As a user and not a maker I find that it is the sum total of all the parts working in harmony that is important. Focussing just on the steel used without taking everything else into consideration is not all that meaningful. A knife in D2 by DBK will be very different from a Bob D. but both use steels of the same name. I use a variety of cutting tools (not just knives) and my favourite steel is whatever I can afford that works best at the application it's designed for. I have a preference for zone hardened and/or laminated blades and in most applications I find it's one of the high carbon steels rather than a stainless that works best for me but not always.
I agree that geometry is the biggest factor, followed by accepting that proper HT is essential, followed by choosing an alloy that gives what you want in terms of edge-holding, toughness, corrosion-resistance etc. A well-ground blade of Home-Depot "welding steel" will out-cut a clunky obtuse blade made from the newest super-steel. Not for long, but it will.
All factors being equal, 420HC? No thanks. I agree that Buck makes the most of it, with keen geometry and high-quality HT. It's actually pretty decent at resisting corrosion and reasonably easy to sharpen. For many many people who field-dress one deer a year, a Buck 110 for $30 is a great choice. But never forget that mass-production facilities choose alloys like 420HC, AUS6/8 etc because they are cheap, easy to stamp out in vast quantities, and machine very easily. NOT because they're truly superior performers.
All you folder makers, please offer your favorite models with carbon steel blades. I can't tell you how many times I've read posts and articles from folks who love carbon steel, want a light, handy folder, and can't find one with O1 or 1095 blade(s).
Damascus of course. 1095 and 15n20 is my preferred combination. it hardens great and takes a great edge. its easy to resharpen when needed. It etches great.. 440C is the go to stainless choice.. And as stated O1 is exceptional blade steel and in my top 3
A few days ago I tested a thin (1/8" stock) blade I made of CPM-154 at Rc59 (GP-4 model, seen in my avatar, link to the test results in my sig line). I expected it to keep a good edge and already knew it took a very nice finish. I didn't expect it to cut/chop and then dig/pry through a 2x4 with ZERO chipping or bending of the edge or tip.
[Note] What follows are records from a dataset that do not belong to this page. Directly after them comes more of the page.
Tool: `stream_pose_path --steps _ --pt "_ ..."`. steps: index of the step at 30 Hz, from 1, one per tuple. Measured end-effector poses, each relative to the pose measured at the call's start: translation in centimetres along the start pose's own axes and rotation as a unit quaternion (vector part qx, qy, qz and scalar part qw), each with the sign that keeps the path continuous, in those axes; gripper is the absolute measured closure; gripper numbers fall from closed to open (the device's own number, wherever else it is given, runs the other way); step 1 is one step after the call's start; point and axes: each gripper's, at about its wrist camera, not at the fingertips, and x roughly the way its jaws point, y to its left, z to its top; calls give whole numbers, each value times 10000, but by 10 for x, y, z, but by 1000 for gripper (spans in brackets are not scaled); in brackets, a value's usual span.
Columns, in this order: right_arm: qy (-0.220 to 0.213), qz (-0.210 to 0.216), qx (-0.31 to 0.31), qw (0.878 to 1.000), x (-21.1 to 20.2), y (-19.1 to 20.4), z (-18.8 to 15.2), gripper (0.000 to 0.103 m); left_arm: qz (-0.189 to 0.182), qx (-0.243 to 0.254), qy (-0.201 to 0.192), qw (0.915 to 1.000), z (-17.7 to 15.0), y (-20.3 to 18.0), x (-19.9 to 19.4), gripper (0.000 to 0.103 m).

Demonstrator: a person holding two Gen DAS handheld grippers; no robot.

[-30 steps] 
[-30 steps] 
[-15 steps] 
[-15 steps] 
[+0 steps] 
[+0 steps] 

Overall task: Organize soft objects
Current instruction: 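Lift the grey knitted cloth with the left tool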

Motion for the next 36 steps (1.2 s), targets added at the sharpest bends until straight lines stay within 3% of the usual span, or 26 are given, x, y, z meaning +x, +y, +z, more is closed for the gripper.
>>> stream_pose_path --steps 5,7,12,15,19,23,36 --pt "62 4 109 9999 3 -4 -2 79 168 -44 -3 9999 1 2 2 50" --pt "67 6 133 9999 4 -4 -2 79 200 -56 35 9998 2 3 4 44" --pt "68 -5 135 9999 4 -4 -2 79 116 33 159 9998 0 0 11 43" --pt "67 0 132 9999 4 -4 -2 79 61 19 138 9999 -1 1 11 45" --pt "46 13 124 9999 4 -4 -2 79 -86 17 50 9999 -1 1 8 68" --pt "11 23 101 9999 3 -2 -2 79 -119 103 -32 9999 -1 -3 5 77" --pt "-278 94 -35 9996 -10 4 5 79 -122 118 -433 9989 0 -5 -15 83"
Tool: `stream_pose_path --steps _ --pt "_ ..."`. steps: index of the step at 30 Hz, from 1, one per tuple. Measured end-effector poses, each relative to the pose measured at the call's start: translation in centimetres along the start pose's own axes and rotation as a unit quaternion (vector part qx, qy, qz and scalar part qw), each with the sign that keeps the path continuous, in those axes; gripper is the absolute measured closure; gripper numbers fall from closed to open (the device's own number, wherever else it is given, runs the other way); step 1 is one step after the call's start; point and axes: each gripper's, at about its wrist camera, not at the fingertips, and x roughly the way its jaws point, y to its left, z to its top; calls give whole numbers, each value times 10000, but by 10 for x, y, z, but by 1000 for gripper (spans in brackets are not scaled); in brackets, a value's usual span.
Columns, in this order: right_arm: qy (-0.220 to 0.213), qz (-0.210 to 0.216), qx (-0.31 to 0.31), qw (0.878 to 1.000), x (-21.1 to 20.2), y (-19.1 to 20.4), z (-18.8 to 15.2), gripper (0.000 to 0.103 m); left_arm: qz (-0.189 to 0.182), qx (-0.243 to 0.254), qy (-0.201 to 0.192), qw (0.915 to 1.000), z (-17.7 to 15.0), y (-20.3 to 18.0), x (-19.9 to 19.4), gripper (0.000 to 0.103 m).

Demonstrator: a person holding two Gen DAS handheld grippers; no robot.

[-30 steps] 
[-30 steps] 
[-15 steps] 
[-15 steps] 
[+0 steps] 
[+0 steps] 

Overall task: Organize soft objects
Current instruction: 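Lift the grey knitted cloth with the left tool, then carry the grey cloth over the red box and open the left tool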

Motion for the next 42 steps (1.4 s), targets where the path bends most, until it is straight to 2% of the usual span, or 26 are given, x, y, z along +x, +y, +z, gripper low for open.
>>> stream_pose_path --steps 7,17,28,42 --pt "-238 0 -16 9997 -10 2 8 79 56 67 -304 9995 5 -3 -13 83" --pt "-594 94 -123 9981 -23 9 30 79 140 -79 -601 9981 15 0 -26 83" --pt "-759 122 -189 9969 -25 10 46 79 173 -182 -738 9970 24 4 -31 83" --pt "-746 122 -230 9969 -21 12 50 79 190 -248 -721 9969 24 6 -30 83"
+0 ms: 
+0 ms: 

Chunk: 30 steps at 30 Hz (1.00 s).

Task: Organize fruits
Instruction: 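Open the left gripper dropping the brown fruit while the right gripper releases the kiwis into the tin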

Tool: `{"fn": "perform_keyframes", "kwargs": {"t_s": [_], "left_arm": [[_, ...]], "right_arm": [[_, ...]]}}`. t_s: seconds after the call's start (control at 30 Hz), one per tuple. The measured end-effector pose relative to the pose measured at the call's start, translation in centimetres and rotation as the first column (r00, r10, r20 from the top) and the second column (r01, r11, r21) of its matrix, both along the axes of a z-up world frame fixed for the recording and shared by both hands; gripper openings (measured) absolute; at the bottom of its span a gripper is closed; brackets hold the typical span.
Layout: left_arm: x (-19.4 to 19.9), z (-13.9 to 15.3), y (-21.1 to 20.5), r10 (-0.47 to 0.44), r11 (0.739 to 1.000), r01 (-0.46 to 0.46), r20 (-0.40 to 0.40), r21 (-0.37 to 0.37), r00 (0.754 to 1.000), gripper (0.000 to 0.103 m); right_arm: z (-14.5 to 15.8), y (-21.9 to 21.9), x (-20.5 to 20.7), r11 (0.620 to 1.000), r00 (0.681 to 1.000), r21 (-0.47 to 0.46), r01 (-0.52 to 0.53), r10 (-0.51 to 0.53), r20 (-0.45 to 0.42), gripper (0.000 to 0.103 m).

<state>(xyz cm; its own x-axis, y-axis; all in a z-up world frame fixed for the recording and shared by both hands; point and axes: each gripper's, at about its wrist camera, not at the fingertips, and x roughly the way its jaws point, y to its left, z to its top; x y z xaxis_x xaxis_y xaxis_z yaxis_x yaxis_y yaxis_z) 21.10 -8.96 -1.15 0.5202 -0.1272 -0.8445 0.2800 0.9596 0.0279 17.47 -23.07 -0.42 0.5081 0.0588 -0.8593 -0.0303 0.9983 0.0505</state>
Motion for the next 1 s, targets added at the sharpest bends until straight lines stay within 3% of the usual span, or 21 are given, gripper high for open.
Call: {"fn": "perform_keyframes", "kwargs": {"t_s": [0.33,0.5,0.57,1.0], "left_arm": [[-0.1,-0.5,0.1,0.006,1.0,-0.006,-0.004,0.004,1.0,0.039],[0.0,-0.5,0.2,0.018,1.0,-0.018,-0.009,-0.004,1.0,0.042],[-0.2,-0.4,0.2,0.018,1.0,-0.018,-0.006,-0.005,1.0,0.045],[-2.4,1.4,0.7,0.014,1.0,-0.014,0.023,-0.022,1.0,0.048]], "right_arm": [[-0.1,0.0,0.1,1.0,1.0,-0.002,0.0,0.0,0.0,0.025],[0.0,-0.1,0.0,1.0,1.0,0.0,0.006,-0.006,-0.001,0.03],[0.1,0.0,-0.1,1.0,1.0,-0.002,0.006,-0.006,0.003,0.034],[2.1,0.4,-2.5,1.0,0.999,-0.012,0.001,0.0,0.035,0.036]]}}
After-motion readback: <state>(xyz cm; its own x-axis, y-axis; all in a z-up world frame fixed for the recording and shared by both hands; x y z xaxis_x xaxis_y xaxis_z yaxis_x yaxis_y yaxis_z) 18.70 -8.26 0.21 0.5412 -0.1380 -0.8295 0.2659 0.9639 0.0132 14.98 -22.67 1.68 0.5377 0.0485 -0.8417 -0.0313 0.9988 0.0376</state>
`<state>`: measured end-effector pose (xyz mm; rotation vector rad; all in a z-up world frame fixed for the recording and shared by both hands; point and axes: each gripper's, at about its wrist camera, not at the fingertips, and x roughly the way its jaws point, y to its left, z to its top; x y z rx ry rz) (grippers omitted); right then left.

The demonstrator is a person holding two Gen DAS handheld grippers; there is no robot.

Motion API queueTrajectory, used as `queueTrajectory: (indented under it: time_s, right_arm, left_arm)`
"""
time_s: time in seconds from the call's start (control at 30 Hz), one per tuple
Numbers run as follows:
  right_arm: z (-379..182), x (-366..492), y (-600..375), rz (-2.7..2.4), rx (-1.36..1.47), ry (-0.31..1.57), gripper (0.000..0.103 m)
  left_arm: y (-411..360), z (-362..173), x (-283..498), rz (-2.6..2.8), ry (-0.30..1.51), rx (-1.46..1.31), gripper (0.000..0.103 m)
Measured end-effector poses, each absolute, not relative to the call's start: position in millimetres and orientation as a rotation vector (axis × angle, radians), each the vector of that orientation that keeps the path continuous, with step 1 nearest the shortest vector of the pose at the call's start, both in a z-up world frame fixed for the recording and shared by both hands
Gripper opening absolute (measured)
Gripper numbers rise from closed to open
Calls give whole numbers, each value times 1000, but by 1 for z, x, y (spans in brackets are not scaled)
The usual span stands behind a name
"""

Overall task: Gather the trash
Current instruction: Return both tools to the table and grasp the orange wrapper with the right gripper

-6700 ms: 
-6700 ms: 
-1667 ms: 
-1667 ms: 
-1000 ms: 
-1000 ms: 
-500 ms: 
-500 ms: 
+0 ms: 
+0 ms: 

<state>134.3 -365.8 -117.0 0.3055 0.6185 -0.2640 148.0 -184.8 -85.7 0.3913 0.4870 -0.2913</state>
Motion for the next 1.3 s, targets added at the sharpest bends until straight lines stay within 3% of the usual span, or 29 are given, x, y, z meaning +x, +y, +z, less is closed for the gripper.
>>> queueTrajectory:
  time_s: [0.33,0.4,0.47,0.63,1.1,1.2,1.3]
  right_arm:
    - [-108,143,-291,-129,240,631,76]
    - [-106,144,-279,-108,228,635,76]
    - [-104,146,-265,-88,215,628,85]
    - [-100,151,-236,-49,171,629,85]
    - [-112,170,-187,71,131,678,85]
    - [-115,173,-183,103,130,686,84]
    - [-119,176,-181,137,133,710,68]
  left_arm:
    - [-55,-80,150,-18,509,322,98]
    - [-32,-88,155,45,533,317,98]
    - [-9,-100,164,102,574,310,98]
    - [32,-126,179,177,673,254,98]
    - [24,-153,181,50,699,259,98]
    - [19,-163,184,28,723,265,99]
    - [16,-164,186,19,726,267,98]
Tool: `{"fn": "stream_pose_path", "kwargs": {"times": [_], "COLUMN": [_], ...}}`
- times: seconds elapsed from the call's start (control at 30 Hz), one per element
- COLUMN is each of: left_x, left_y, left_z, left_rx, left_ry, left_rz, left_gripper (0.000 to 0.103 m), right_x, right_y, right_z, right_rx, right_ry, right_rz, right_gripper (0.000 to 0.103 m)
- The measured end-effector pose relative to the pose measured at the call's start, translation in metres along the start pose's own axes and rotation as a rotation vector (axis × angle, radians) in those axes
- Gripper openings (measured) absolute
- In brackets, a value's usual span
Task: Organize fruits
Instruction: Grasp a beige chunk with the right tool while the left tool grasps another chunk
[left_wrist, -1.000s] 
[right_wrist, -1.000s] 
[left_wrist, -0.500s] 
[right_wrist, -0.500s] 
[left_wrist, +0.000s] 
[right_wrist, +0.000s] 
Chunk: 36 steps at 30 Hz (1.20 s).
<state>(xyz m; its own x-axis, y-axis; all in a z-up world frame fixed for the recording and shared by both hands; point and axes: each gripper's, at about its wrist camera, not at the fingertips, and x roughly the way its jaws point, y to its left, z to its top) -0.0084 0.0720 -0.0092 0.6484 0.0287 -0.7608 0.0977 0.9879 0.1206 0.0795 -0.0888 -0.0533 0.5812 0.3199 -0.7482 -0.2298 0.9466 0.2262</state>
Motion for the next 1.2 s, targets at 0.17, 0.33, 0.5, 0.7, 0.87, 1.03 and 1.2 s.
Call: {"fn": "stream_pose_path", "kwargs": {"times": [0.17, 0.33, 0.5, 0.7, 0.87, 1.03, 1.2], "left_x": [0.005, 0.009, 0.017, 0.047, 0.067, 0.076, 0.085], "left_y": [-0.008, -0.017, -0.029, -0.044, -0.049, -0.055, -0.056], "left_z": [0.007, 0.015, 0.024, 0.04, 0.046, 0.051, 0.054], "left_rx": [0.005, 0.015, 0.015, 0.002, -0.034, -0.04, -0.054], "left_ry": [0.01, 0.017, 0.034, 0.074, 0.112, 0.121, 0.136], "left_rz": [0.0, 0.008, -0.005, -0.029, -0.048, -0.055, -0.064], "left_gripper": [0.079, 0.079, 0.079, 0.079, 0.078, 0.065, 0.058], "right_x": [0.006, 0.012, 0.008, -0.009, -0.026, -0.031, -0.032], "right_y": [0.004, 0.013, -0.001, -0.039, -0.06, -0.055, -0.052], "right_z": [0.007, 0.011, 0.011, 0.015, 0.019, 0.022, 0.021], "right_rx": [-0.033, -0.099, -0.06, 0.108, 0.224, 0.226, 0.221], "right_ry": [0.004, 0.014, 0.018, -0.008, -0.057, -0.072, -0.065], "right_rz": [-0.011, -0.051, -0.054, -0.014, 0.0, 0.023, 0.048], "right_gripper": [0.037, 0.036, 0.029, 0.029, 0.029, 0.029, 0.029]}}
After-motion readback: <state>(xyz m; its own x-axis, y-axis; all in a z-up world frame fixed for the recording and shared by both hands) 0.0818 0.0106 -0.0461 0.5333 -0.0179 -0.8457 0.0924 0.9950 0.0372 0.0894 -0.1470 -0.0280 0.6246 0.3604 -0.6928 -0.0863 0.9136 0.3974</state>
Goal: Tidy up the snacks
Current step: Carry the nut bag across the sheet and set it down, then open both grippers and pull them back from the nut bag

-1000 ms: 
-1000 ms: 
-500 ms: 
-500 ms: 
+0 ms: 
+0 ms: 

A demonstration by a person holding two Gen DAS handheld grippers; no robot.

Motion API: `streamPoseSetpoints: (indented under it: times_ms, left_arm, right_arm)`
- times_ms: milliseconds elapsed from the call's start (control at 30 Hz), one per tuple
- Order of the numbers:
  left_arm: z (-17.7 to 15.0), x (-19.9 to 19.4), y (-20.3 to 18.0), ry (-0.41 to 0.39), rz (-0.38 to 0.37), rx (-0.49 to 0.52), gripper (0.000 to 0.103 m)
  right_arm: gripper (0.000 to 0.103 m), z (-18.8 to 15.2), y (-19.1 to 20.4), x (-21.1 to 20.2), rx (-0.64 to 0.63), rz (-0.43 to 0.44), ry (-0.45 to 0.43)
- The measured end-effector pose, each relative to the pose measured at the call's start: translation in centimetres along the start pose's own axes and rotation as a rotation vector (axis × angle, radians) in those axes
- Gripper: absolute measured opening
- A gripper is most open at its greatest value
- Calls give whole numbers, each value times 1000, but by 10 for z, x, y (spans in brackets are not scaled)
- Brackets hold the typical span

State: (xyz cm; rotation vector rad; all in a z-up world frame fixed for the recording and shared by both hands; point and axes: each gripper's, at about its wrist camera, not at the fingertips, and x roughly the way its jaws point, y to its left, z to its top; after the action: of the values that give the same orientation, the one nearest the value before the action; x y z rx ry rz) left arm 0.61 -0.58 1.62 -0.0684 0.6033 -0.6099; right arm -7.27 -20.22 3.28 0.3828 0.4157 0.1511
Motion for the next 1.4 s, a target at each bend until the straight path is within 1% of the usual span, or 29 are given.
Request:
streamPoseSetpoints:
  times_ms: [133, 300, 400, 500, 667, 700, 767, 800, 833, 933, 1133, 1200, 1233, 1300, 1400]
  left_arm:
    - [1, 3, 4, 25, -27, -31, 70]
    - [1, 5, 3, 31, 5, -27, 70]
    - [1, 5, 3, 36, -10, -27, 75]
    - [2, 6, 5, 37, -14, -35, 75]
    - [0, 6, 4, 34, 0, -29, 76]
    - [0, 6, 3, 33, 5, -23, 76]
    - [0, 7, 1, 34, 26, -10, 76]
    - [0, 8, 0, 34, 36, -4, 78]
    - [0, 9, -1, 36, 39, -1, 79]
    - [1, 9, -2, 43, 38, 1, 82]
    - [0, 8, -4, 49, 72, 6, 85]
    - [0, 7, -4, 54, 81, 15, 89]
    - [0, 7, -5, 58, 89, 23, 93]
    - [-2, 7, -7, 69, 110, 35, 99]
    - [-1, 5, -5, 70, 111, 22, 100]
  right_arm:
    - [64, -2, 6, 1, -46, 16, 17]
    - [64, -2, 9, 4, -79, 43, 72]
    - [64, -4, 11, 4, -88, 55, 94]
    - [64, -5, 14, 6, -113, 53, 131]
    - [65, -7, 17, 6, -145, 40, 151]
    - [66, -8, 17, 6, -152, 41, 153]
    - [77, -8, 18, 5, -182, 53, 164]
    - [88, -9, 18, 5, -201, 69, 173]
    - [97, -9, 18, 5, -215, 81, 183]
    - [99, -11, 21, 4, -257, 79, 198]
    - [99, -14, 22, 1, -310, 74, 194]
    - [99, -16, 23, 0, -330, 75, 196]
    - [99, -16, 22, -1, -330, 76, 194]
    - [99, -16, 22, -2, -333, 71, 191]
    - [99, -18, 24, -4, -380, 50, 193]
This was meant to be a destruction test but the knife is still in excellent shape after a slight touch-up honing. Yes, you can break such a blade if you clamp the first 1/2" in a vise and crank on it, and throw the un-handled blade flat on a concrete floor as hard as you can. I know because I did just that with a blade with the same grind and HT as the one in the link. I did not shoot it out of a cannon or try to chop through cinder blocks with it
I will definitely continue to use CPM-154. Frankly I think its toughness and durability is underrated. I also look forward to working with similar, newer steels like Carpenter's XHP and Crucible's S35VN, they sure look good on paper.